Each line below has to be output exactly, from first to last.
= Beginning of Section =
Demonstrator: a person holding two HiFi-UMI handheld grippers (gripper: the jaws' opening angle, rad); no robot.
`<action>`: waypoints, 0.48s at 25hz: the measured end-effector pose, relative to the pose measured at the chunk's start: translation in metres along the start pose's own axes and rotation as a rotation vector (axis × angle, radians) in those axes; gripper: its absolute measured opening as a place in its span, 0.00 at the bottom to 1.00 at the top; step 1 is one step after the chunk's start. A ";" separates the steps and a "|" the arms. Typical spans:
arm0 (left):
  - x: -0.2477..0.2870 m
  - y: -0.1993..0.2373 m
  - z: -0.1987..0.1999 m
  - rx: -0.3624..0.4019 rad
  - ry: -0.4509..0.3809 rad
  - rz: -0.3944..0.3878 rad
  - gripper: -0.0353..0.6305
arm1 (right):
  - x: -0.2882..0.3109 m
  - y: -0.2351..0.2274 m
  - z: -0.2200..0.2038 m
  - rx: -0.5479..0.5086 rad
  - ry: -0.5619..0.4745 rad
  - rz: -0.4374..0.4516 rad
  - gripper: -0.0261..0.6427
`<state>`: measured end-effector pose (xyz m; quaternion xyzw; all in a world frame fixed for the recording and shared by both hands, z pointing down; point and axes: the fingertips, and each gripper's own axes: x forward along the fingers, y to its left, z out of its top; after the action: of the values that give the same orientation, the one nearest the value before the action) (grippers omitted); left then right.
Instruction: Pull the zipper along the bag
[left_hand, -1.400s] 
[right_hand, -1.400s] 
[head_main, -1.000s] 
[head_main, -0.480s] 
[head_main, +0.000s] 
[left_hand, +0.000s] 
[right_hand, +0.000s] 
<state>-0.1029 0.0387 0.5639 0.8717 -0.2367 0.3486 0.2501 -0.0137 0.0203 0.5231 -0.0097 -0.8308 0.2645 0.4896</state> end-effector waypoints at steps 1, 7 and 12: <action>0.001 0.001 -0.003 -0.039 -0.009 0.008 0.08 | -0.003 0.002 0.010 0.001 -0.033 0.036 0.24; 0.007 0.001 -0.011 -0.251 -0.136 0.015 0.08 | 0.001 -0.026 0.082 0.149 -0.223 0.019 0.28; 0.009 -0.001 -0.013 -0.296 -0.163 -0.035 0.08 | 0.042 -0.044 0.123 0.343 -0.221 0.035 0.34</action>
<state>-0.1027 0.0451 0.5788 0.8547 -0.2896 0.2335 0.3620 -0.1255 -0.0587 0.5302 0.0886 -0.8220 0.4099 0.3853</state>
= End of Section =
• ANSWER SPACE:
Demonstrator: a person holding two HiFi-UMI handheld grippers (gripper: the jaws' opening angle, rad); no robot.
`<action>`: waypoints, 0.48s at 25hz: the measured end-effector pose, relative to the pose measured at the chunk's start: translation in metres along the start pose's own axes and rotation as a rotation vector (axis × angle, radians) in those axes; gripper: its absolute measured opening as a place in its span, 0.00 at the bottom to 1.00 at the top; step 1 is one step after the chunk's start. A ";" separates the steps and a "|" the arms. Typical spans:
arm0 (left):
  - x: -0.2477..0.2870 m
  - y: -0.1993..0.2373 m
  - z: -0.1987..0.1999 m
  - rx: -0.3624..0.4019 rad
  - ry: -0.4509..0.3809 rad
  - rz: -0.3944..0.3878 rad
  - gripper: -0.0353..0.6305
arm1 (right):
  - x: -0.2882..0.3109 m
  - y: -0.2351..0.2274 m
  - z: -0.2200..0.2038 m
  - rx: -0.5479..0.5086 rad
  - ry: -0.5619..0.4745 rad
  - rz: -0.4374..0.4516 rad
  - gripper: -0.0261..0.6427
`<state>`: measured end-effector pose (xyz m; quaternion xyzw; all in a world frame fixed for the recording and shared by both hands, z pointing down; point and axes: the fingertips, and each gripper's own axes: x forward along the fingers, y to its left, z out of its top; after the action: of the values that give the same orientation, the one nearest the value before the action) (grippers omitted); left then right.
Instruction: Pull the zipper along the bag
[left_hand, -1.400s] 
[right_hand, -1.400s] 
[head_main, -1.000s] 
[head_main, -0.480s] 
[head_main, +0.000s] 
[left_hand, +0.000s] 
[right_hand, +0.000s] 
<state>-0.1029 0.0387 0.5639 0.8717 -0.2367 0.3486 0.2501 -0.0137 0.0203 0.5231 -0.0097 -0.8308 0.2645 0.4896</state> end-effector waypoints at steps 1, 7 and 12: <action>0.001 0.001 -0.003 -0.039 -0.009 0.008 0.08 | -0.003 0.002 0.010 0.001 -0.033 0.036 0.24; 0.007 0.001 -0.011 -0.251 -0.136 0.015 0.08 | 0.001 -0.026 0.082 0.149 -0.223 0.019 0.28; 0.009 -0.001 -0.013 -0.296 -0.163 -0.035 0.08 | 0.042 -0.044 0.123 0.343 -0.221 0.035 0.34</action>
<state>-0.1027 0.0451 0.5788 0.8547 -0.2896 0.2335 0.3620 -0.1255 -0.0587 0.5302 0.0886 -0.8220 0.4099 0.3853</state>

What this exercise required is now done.